Some providers may process personal data in countries other than yours. To ensure an adequate level of protection, we make use of:

• Standard Contractual Clauses (SCC)
• Additional technical safeguards
• Mechanisms recognised under GDPR, UK GDPR and other global data protection laws

6. Data retention

We retain personal data for periods consistent with the purposes of processing:

• Account data: as long as the account remains active
• Purchase data: 10 years (tax obligations)
• Newsletter data: as long as you remain subscribed
• Technical logs: 6–12 months
• Cookies: according to the durations indicated in the Cookie Policy

7. Data security

We apply technical and organisational measures to protect your data, including:

• traffic encryption (HTTPS)
• firewalls and intrusion prevention systems
• regular backups
• restricted access to data
• server monitoring to prevent attacks

8. Users’ rights

8.1 Users in the European Union, EEA, United Kingdom and Switzerland

You have the right to:

• access your personal data
• request rectification
• request erasure
• restrict processing
• object to processing
• request data portability
• withdraw consent you have given
• lodge a complaint with the competent supervisory authority

8.2 Users in California (CCPA/CPRA)

You have the right to:

• know what categories of data we collect
• request deletion of your data
• opt out of the sale or sharing of your personal information
• not be discriminated against for exercising your rights

8.3 Users in Brazil (LGPD)

You have the right to:

• obtain confirmation of the processing
• access your data
• request rectification, anonymisation or deletion
• port your data to another provider
• withdraw your consent

9. Minors

Vegan Pastry Academy is not intended for individuals under 16 years of age (or a different age threshold where required by local law). We do not knowingly collect data from children.

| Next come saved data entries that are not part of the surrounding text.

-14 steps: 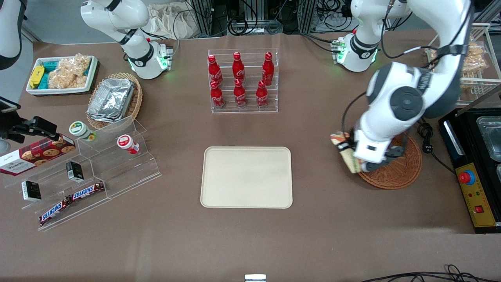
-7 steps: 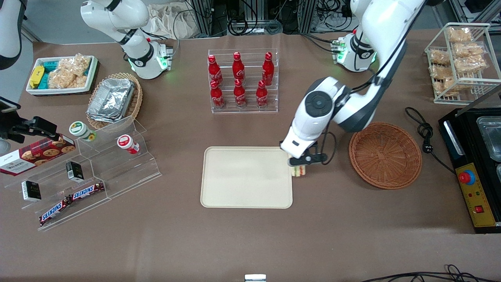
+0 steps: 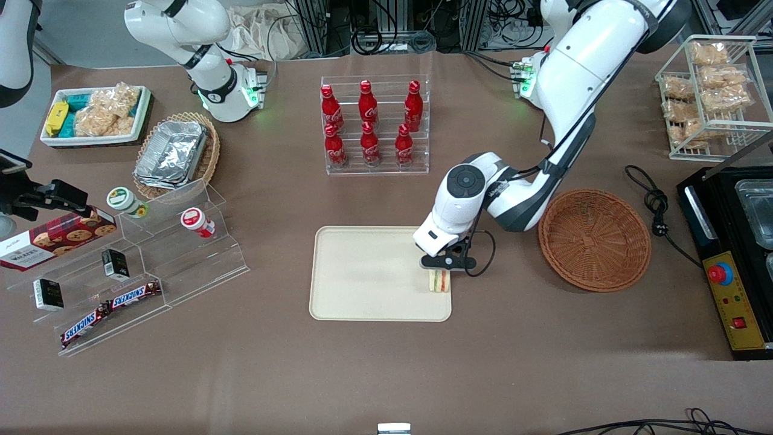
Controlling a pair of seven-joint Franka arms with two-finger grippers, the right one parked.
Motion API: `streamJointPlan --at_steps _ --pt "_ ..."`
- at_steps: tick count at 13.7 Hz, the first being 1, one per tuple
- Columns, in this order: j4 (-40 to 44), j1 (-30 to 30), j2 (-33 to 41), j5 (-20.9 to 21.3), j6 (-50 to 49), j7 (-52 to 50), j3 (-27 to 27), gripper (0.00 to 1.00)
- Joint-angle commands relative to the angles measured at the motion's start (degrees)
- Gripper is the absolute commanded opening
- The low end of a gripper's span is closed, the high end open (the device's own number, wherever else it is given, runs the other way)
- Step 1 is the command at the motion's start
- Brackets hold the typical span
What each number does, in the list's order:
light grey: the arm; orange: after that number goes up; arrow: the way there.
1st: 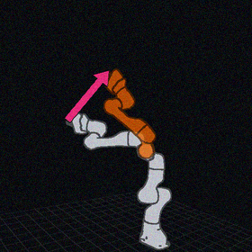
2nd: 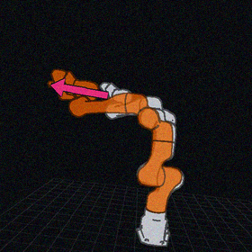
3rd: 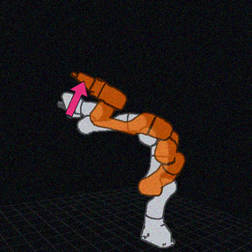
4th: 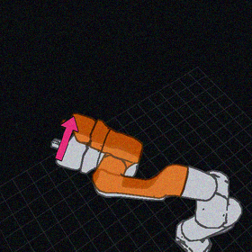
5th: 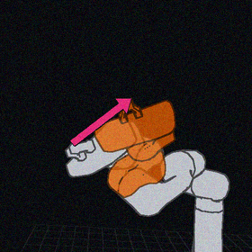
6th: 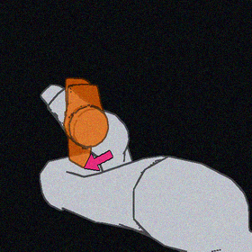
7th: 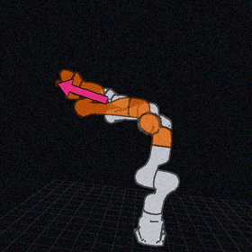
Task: Place sandwich from basket to tray
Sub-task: 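Carry the sandwich to the cream tray and release it there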
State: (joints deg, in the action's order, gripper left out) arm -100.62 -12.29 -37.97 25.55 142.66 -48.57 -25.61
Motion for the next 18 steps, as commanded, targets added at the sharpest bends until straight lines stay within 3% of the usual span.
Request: streamJointPlan --at_steps 1,5,8,13,15,18 --pt "1.83 0.07 0.43 1.26 -0.01 -3.7 -0.05 0.99" --pt "1.75 4.01 8.95 1.0 -1.14 -12.95 -0.23 0.99" --pt "2.18 5.61 15.28 -4.96 -7.19 -10.24 -0.06 0.99" --pt "6.73 11.83 23.9 -20.95 -27.11 9.33 -0.14 0.99" --pt "12.61 15.27 24.87 -23.86 -40.28 15.84 -0.14 0.99" --pt "17.04 19.66 28.55 -24.76 -55.96 27.53 0.82 0.99"
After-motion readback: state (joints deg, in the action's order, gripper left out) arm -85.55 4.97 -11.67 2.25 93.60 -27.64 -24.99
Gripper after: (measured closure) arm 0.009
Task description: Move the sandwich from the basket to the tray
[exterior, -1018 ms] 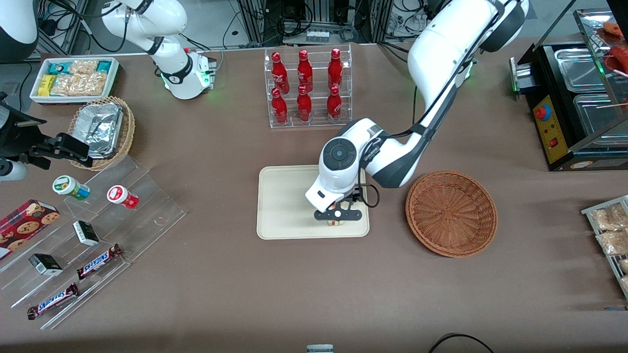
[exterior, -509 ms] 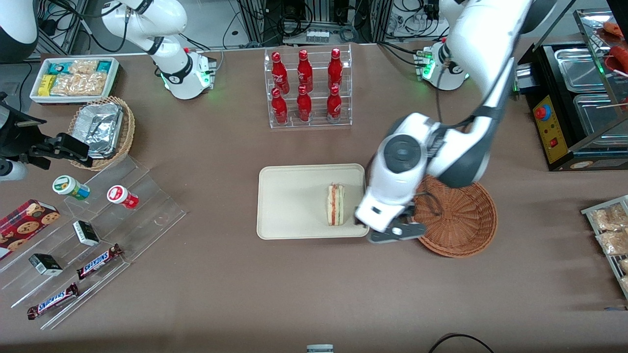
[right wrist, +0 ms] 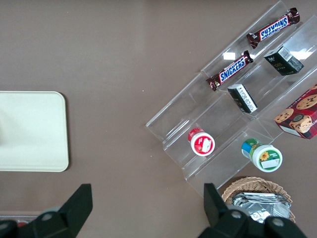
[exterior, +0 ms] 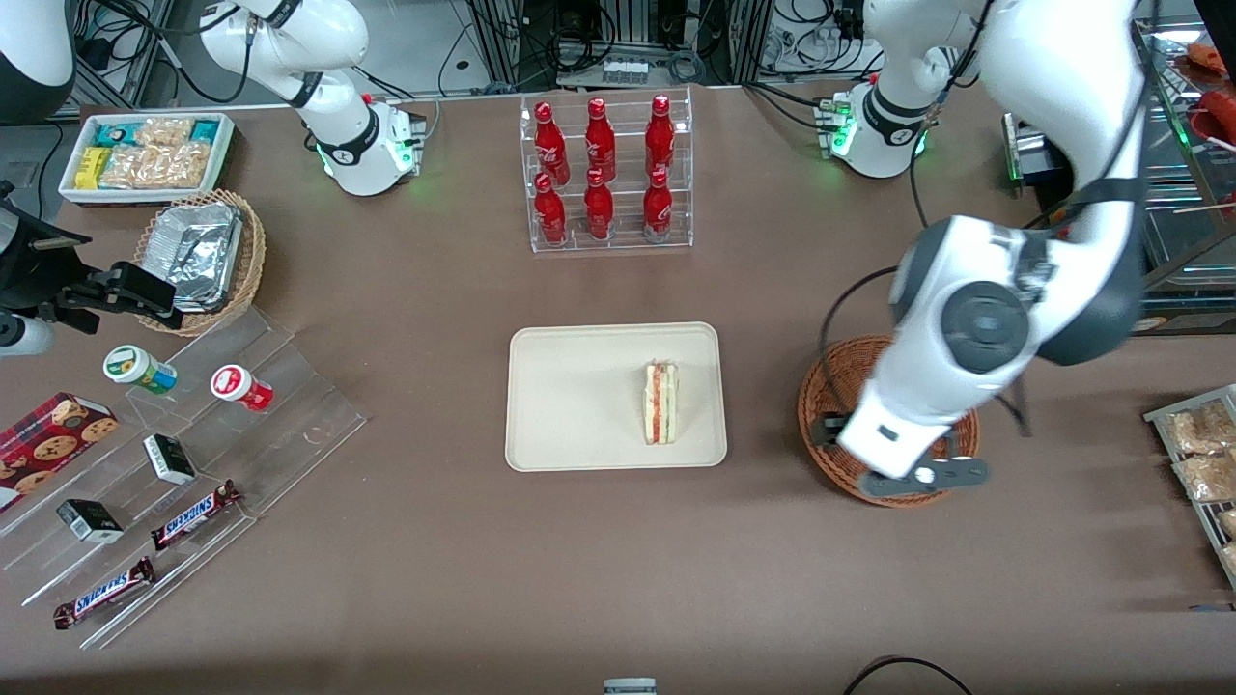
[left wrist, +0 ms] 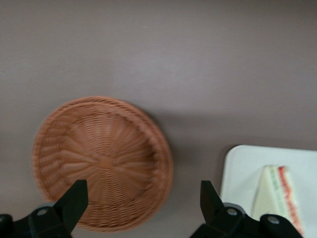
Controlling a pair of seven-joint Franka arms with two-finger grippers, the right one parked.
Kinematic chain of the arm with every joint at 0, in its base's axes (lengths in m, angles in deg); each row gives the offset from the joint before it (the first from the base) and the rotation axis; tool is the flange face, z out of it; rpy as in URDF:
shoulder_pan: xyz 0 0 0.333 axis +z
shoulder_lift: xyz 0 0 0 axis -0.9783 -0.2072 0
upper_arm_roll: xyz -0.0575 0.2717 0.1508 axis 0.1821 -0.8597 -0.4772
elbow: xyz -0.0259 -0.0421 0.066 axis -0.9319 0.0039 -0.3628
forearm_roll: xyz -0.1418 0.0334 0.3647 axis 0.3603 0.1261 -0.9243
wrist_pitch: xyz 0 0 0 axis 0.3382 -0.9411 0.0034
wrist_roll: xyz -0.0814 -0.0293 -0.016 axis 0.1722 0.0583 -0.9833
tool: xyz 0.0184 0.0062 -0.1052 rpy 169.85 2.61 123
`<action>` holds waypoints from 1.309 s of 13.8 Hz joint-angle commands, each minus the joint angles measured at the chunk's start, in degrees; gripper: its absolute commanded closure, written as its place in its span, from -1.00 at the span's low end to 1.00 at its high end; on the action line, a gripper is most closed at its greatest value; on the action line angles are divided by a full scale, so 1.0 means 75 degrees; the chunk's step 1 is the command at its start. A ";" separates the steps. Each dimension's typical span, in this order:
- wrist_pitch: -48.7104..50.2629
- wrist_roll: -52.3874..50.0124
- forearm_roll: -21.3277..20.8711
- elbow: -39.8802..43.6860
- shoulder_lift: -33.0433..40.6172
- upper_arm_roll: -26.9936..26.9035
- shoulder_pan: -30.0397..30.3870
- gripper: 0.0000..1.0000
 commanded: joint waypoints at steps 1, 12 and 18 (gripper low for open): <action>0.0462 0.0530 0.0242 -0.0104 0.0423 0.0057 0.0416 -1.00; 0.2992 0.1714 0.0723 0.0071 0.1840 0.0033 0.1483 -1.00; 0.3931 0.1667 0.0734 0.0013 0.2567 0.0033 0.1472 -1.00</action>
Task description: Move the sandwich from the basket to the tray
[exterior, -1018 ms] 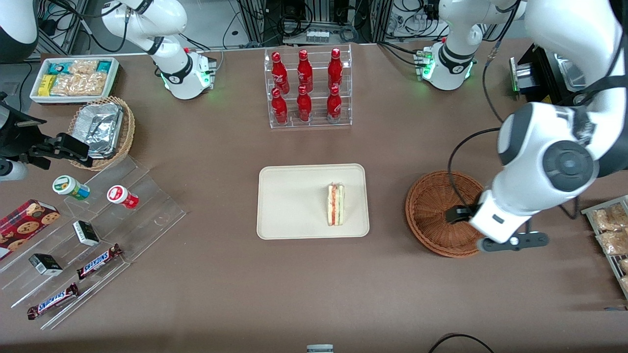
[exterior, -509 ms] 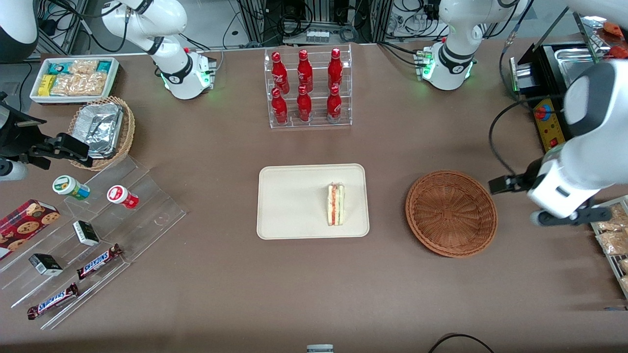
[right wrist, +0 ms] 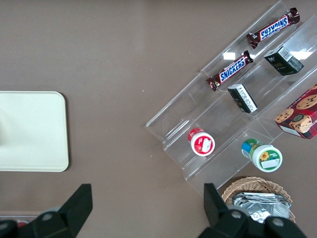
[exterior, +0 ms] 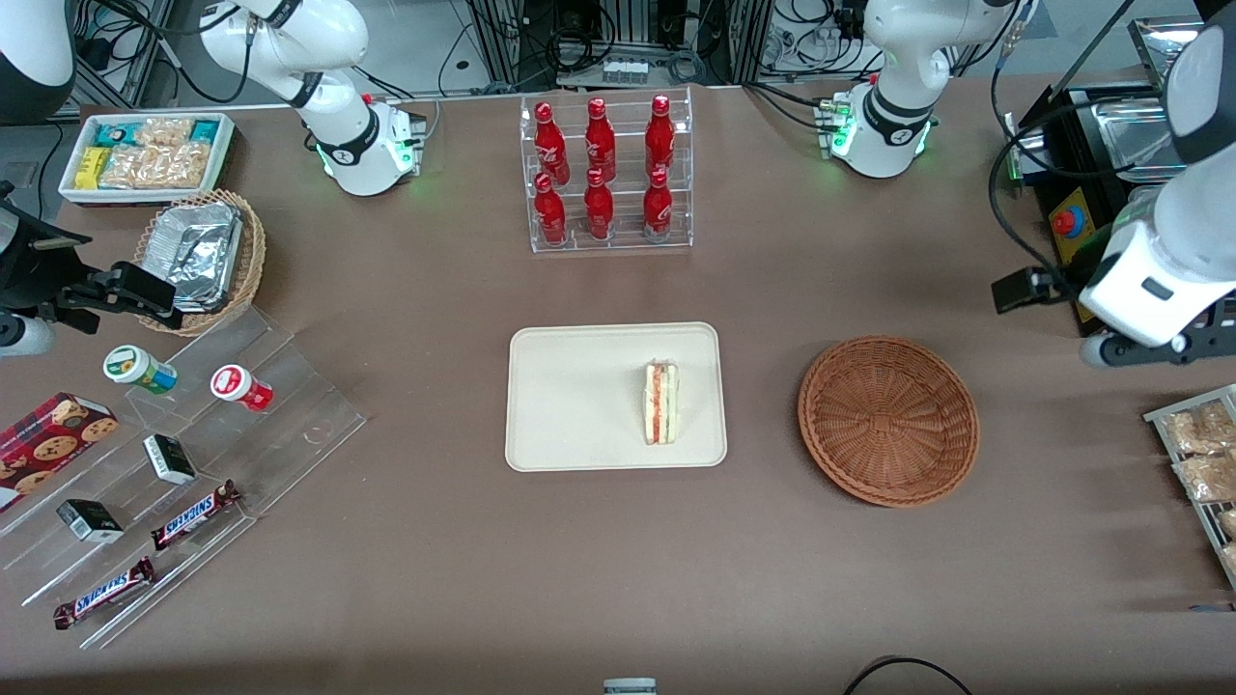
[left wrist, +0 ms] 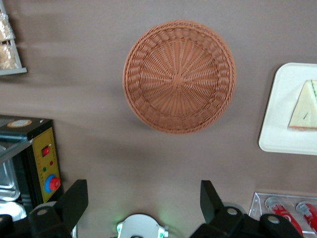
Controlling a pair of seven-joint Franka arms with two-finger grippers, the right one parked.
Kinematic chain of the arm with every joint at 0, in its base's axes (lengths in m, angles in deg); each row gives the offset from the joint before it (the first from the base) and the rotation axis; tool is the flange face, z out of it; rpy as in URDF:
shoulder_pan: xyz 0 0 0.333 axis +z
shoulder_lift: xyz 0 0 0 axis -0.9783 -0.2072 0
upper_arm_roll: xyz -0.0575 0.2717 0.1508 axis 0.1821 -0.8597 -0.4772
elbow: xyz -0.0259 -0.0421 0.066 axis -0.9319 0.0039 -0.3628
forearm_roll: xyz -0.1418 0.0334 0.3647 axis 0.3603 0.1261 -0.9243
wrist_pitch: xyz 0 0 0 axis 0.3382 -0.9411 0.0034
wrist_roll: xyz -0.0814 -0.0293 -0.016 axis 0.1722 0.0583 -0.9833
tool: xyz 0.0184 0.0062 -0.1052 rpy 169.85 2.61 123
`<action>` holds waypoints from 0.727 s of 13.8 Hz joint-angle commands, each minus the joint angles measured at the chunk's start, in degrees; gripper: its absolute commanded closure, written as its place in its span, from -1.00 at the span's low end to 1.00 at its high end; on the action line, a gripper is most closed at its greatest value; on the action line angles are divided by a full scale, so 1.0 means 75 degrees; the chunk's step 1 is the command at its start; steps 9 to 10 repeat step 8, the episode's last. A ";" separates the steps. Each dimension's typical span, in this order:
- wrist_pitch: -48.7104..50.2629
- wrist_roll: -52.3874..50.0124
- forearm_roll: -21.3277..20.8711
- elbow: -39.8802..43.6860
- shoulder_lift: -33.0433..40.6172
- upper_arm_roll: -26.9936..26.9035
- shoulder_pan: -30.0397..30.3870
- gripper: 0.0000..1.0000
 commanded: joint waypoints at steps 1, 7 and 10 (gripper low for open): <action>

10. How to exercise your rights

You can request information or exercise your rights by sending an email to:

📩 info@veganpastryacademy.com

11. Links to external sites

The website may include links or embedded content from third parties (YouTube, Vimeo, social networks). Each platform operates according to its own privacy policy, for which we are not responsible.

12. Changes to this Notice

This Privacy Policy may be updated from time to time. We invite you to review it regularly to stay informed.

The date of the last update is indicated at the beginning of this document.